Por sua vez diziam muitos dantistas que o marechal não tinha o direito de dar homem por si: que o partido é êle, por sua causa se formou, dele só bebe inspiração, estímulo e entusiasmo. Vão lá dizer ao Zé-Povo que o espírito do Marechal transmigrou para dentro do corpo do ministro da Corte Suprema: responderá que não vê em que se pareça uma farda com bordados com uma toga mesmo debruada de arminho. O Sr. Marechal Dantas Barreto é com efeito um nome que fala por si, que não tem substituto possível para aquilo que diz significar, a saber, a vontade do povo. Se este lhe deu o coração, não o podia ir dar agora ao Sr. Ministro André Cavalcânti, a menos que o coração do povo pernambucano seja uma alcachofra, cujas folhas se repartem.

A recepção cordial que teve ainda há poucos dias o marechal prova que êle conserva sua popularidade, à qual nalguns casos sobrevive à influência política. Todo o mundo gosta de festa e, mesmo quando o santo deixa de fazer milagres — porque toda e qualquer capacidade de produção se esgota —, as romarias folgazãs continuam. O que se verificou por ocasião da recente greve foi que o ídolo popular não foi invocado, nem procurado, nem sequer vistoriado pelo operariado, o qual tornou antes bem patente seu desacordo com o regime existente e seu afastamento de todos os grupos políticos conservadores ou radicais.

A verdade é que os partidos atuais não lograrão resistir ao choque da investida desse que ainda não se pode chamar um partido. De resto, se ficassem os dois reduzidos à fusão, formariam o que se denomina vulgarmente um saco de gatos. Nunca se entenderiam — nada os une, tudo os separa — nem mesmo para as eleições.

Ao Sr. Dr. Gonçalves Maia dá o suassunismo a impressão das terras de aluvião do Amazonas, que o próprio rio carrega sem que deixem vestígio, não constituindo portanto terra firme. Será isto no Amazonas. Em Pernambuco tanto assim não é, que estamos aqui no Recife em terreno de aluvião, se me não induz em erro o meu fraco conhecimento de geologia; e até tenho lido que os terrenos de aluvião que se formam nos deltas dos grandes rios, e vão fazendo recuar o mar, são dos mais férteis e produtivos.

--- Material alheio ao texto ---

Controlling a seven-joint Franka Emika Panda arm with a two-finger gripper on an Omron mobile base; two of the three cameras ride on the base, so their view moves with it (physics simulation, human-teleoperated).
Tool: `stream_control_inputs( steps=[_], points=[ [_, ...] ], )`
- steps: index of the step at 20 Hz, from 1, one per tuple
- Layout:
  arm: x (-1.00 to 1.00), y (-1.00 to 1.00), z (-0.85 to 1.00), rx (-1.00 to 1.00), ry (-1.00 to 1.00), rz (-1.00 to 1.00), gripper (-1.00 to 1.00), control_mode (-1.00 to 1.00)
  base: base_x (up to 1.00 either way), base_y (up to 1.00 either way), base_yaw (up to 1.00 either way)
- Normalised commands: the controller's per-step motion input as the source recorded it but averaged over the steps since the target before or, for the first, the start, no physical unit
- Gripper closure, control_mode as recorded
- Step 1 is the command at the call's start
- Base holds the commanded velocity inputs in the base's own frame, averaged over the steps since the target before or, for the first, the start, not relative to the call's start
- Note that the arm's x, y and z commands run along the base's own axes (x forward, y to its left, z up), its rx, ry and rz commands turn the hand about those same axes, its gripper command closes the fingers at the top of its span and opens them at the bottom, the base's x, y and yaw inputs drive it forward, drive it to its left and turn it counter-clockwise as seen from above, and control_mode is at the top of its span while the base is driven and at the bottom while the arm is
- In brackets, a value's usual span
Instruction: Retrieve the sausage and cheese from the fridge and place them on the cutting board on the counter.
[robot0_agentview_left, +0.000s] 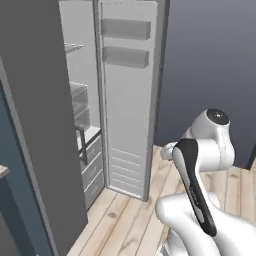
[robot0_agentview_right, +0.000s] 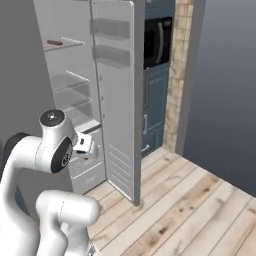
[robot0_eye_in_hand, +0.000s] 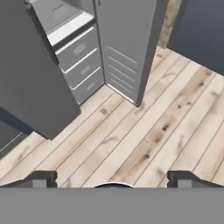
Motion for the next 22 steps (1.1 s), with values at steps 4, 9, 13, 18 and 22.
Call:
stream_control_inputs(
  steps=[4,9,13,18,22],
  points=[
    [0.00,0.00,0.00,0.00,0.00,0.00,-1.00,1.00,0.66,0.00,0.56],
    [0.00,0.00,0.00,0.00,0.00,0.00,-1.00,1.00,0.68,0.00,0.55],
    [0.00,0.00,0.00,0.00,0.00,0.00,-1.00,1.00,0.66,-0.02,0.57],
    [0.00,0.00,0.00,0.00,0.00,0.00,-1.00,1.00,0.64,-0.19,0.50],
    [0.00,0.00,0.00,0.00,0.00,0.00,-1.00,1.00,0.49,-0.50,0.28]
  ],
)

A melhor prova da vitalidade da nova agremiação está em que ao passo que segundo a Província de 31 de julho, parte dos dantistas quiseram e querem abandonar a luta, entre os suassunistas ninguém pensou em recuar, antes o desgosto no grosso do partido foi grande pela conciliação intentada com sacrifício do candidato que lhes representa os ideais.

Um telegrama do Rio, creio que particular, falava num partido "epitacista", e a Rua mencionou entre os partidos pernambucanos o "Pessoísmo". Epitacismo é porém uma denominação fora de propósito por melhor que pareça o achado do nome. Para as eleições presidenciais havia epitacistas e ruístas e devo dizer, em abono da verdade, que os epitacistas eram muito mais numerosos. Tratando-se de partidos estaduais, o nome deixa de corresponder a uma realidade porque eu faço ao Sr. Presidente da República a justiça de julgá-lo de todo estranho a essa enfeudação nominal de Pernambuco à política da Paraíba.

Quanto a pessoísmo não é eufônico: dir-se-ia que a terminação briga com o radical. Seria preciso latinizar o vocábulo e dizer — personalismo, o que já seria uma deturpação, quando meu jogo é sempre liso apesar de "peru", brasileirismo que desconhecia no sentido de jogador de fora, porque não costumo freqüentar roletas e que muito estimei aprender. Aliás, de qualquer forma me não ofenderia o epíteto, dada a extrema simpatia que professo por aquele animal tenro e suculento e para mais inofensivo.

 

Fonte: Oliveira Lima – Obra Seleta – Conselho Federal de Cultura, 1971.